Each line of the records has to be copied exactly, though the pictures must be left out.

═══ GIVEN DATA ═══

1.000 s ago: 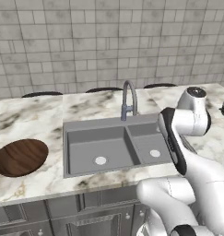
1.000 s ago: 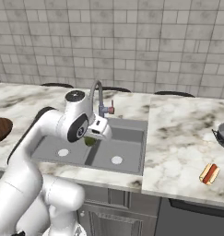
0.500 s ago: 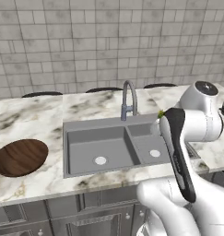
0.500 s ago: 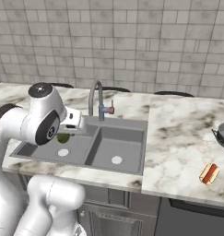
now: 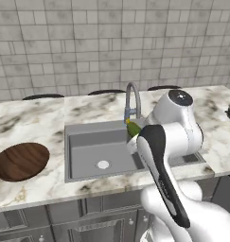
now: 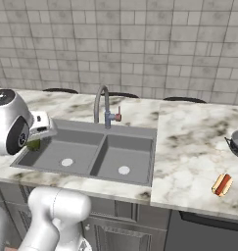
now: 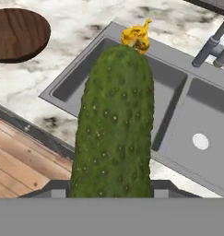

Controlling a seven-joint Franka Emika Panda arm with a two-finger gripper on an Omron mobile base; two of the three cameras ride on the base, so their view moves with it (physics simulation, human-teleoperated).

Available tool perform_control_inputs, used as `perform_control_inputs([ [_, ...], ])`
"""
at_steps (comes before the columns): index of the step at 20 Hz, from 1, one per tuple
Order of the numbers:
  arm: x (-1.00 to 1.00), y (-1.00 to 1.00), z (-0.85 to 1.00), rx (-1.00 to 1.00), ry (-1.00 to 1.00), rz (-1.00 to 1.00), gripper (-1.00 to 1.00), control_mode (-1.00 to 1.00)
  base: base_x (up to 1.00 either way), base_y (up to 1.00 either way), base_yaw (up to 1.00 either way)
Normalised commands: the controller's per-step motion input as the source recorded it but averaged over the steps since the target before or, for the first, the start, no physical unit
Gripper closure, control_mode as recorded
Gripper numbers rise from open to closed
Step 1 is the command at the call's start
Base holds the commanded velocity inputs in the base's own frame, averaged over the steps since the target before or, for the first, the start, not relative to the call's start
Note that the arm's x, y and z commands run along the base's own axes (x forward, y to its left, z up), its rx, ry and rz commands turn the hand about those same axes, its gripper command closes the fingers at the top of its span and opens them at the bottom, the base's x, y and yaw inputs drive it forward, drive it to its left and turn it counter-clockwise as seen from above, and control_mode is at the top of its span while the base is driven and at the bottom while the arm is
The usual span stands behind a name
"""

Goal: Pick the cucumber from the sink and place it in the bowl. Then pick the bowl and place it in the microwave. Then close the microwave door and press the start button.

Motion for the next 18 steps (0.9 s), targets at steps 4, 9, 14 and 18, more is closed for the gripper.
perform_control_inputs([
  [4, 0.46, 1.00, 0.00, 0.00, 0.00, 0.32, 1.00, -1.00, 0.00, 0.00, 0.00],
  [9, 0.54, 1.00, -0.04, -0.03, 0.00, 0.31, 1.00, -1.00, 0.00, 0.00, 0.00],
  [14, 0.54, 1.00, -0.19, -0.04, 0.00, 0.27, 1.00, -1.00, 0.00, 0.00, 0.00],
  [18, 0.36, 1.00, -0.18, -0.08, 0.01, 0.15, 1.00, -1.00, 0.00, 0.00, 0.00],
])
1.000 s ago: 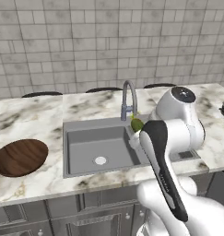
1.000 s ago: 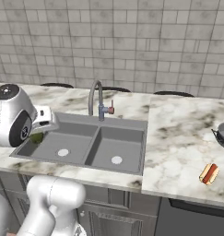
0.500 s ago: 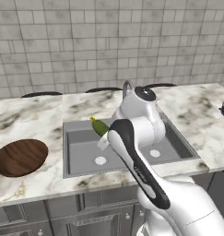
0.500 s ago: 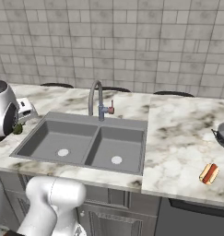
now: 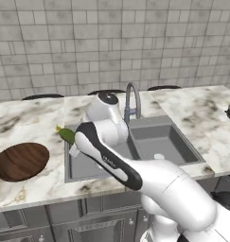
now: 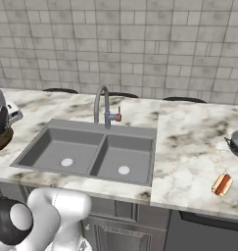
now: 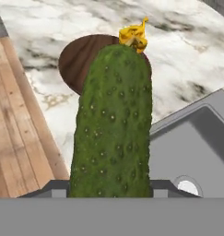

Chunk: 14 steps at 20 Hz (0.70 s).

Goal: Pick the cucumber from the sink and place it in the bowl. Then pick the bowl and place it in the microwave. Then close the microwave door and press the start button.

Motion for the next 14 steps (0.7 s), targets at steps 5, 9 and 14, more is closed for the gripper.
perform_control_inputs([
  [5, 0.31, 0.84, -0.08, -0.14, 0.15, 0.06, 1.00, -1.00, 0.00, 0.00, 0.00],
  [9, 0.14, 0.49, -0.20, -0.11, 0.15, 0.01, 1.00, -1.00, 0.00, 0.00, 0.00],
  [14, 0.26, 0.37, -0.44, -0.05, 0.02, 0.03, 1.00, -1.00, 0.00, 0.00, 0.00],
])
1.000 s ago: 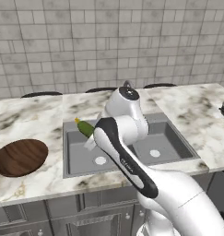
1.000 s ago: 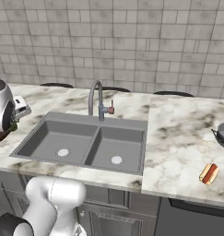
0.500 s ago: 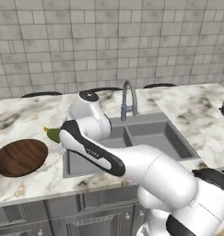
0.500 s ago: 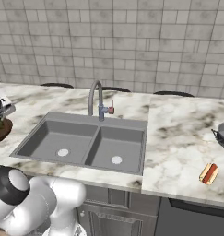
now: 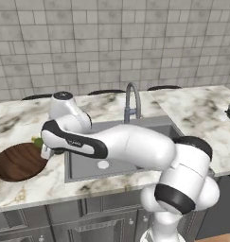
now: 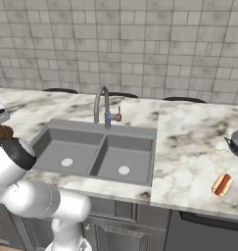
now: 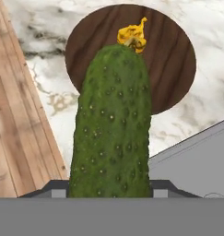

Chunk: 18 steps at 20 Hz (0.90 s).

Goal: Pick the cucumber from the sink and place it in the bowl. Then pick the bowl and place it in the microwave. Then close the microwave door and press the start button.

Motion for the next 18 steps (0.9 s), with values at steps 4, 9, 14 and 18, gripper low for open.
perform_control_inputs([
  [4, 0.28, 0.30, -0.47, -0.01, 0.00, 0.07, 1.00, -1.00, 0.00, 0.00, 0.00],
  [9, 0.26, 0.29, -0.36, 0.00, 0.00, 0.07, 1.00, -1.00, 0.00, 0.00, 0.00],
  [14, 0.26, 0.38, -0.35, -0.01, 0.00, 0.07, 1.00, -1.00, 0.00, 0.00, 0.00],
  [18, 0.32, 0.35, -0.38, -0.01, 0.00, 0.07, 1.00, -1.00, 0.00, 0.00, 0.00],
])
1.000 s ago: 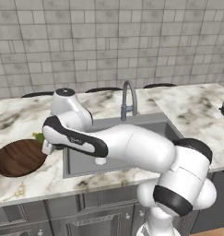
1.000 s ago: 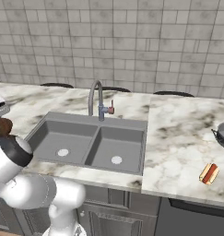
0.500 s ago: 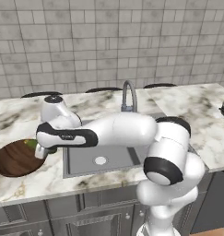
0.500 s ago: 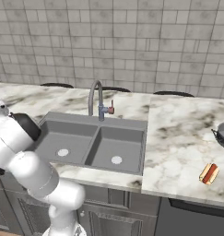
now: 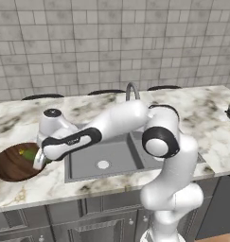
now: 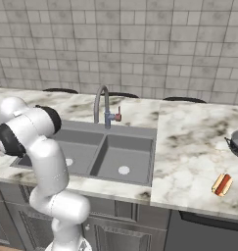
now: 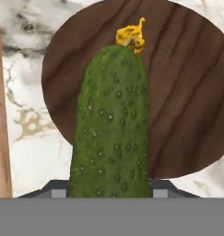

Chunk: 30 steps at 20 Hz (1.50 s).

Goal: Pick the cucumber from the sink and place it in the bowl. Then pick the bowl and place it in the microwave. Then close the microwave door and press the start button.

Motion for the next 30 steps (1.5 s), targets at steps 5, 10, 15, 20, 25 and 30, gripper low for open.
perform_control_inputs([
  [5, 0.31, 0.40, -0.08, -0.02, 0.00, 0.02, 1.00, -1.00, 0.00, 0.00, 0.00],
  [10, 0.21, 0.40, -0.05, -0.02, 0.02, 0.01, 1.00, -1.00, 0.00, 0.00, 0.00],
  [15, 0.20, 0.25, -0.31, -0.01, 0.06, 0.02, 1.00, -1.00, 0.00, 0.00, 0.00],
  [20, 0.28, 0.02, -0.15, 0.00, 0.03, 0.01, -1.00, -1.00, 0.00, 0.00, 0.00],
  [25, 0.20, 0.00, -0.06, 0.00, 0.01, 0.01, -1.00, -1.00, 0.00, 0.00, 0.00],
  [30, -0.12, -0.09, 0.16, 0.01, 0.00, -0.01, -1.00, -1.00, 0.00, 0.00, 0.00],
])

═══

__TASK ANSWER__
1.000 s ago: 
1.000 s ago: 
0.500 s ago: 
0.500 s ago: 
now: 
now: 
now: 

Controlling a seven-joint Franka Emika Panda arm with a two-finger gripper on an Omron mobile base; two of the three cameras ride on the base, so their view moves with it (physics simulation, human-teleoperated).

Available tool perform_control_inputs, used as `perform_control_inputs([ [_, ...], ])`
"""
at_steps (comes before the columns): index of the step at 20 Hz, from 1, one per tuple
Order of the numbers:
  arm: x (-1.00 to 1.00), y (-1.00 to 1.00), z (-0.85 to 1.00), rx (-1.00 to 1.00), ry (-1.00 to 1.00), rz (-1.00 to 1.00), gripper (-1.00 to 1.00), control_mode (-1.00 to 1.00)
  base: base_x (up to 1.00 either way), base_y (up to 1.00 either way), base_yaw (up to 1.00 either way)
Normalised commands: the controller's per-step motion input as the source recorded it but averaged over the steps since the target before or, for the first, the start, no physical unit
Gripper closure, control_mode as recorded
Gripper numbers rise from open to closed
Step 1 is the command at the call's start
Base holds the commanded velocity inputs in the base's own frame, averaged over the steps since the target before or, for the first, the start, not relative to the call's start
Note that the arm's x, y and z commands run along the base's own axes (x forward, y to its left, z up), its rx, ry and rz commands turn the hand about those same axes, its gripper command closes the fingers at the top of its span and opens them at the bottom, the base's x, y and yaw inputs drive it forward, drive it to its left and turn it counter-clockwise as seen from above, and control_mode is at the top of its span while the base is driven and at the bottom while the arm is
The usual span stands behind a name
"""

Goal: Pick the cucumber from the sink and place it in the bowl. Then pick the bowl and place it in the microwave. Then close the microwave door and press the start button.

Motion for the next 18 steps (0.9 s), targets at steps 4, 9, 14 and 18, more is closed for the gripper.
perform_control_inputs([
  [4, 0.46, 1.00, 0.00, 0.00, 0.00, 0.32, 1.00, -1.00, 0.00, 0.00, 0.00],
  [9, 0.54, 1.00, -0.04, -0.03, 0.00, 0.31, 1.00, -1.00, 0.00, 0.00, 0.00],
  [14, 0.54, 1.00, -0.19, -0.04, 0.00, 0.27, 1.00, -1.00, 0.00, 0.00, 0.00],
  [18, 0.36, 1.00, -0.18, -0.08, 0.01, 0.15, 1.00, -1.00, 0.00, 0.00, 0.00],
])
1.000 s ago: 
1.000 s ago: 
0.500 s ago: 
0.500 s ago: 
now: 
now: 
now: 

Chunk: 14 steps at 20 Hz (0.70 s).

Goal: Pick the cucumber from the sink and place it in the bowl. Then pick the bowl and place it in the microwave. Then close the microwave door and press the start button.

Motion for the next 14 steps (0.7 s), targets at steps 5, 9 and 14, more is closed for the gripper.
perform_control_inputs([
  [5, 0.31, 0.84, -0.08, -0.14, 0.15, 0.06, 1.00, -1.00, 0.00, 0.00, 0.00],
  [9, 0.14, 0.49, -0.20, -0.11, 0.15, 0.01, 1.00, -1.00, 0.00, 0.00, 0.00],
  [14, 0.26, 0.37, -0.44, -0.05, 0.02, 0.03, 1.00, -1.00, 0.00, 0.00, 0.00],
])
1.000 s ago: 
1.000 s ago: 
0.500 s ago: 
0.500 s ago: 
now: 
now: 
now: 

Chunk: 18 steps at 20 Hz (0.90 s).

Goal: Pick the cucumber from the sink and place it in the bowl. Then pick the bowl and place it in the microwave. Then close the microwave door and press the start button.

Motion for the next 18 steps (0.9 s), with values at steps 4, 9, 14 and 18, gripper low for open.
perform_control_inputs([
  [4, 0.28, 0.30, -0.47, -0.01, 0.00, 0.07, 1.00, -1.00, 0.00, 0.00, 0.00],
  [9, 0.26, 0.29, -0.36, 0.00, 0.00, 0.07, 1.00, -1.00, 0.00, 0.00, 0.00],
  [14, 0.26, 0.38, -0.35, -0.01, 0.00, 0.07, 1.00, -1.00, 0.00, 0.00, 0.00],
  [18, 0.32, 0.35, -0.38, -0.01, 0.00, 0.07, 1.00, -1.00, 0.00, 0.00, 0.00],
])
1.000 s ago: 
1.000 s ago: 
0.500 s ago: 
0.500 s ago: 
now: 
now: 
now: 

Chunk: 30 steps at 20 Hz (1.50 s).

Goal: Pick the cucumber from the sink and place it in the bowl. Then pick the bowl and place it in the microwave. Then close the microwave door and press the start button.

Motion for the next 30 steps (1.5 s), targets at steps 5, 10, 15, 20, 25 and 30, gripper low for open.
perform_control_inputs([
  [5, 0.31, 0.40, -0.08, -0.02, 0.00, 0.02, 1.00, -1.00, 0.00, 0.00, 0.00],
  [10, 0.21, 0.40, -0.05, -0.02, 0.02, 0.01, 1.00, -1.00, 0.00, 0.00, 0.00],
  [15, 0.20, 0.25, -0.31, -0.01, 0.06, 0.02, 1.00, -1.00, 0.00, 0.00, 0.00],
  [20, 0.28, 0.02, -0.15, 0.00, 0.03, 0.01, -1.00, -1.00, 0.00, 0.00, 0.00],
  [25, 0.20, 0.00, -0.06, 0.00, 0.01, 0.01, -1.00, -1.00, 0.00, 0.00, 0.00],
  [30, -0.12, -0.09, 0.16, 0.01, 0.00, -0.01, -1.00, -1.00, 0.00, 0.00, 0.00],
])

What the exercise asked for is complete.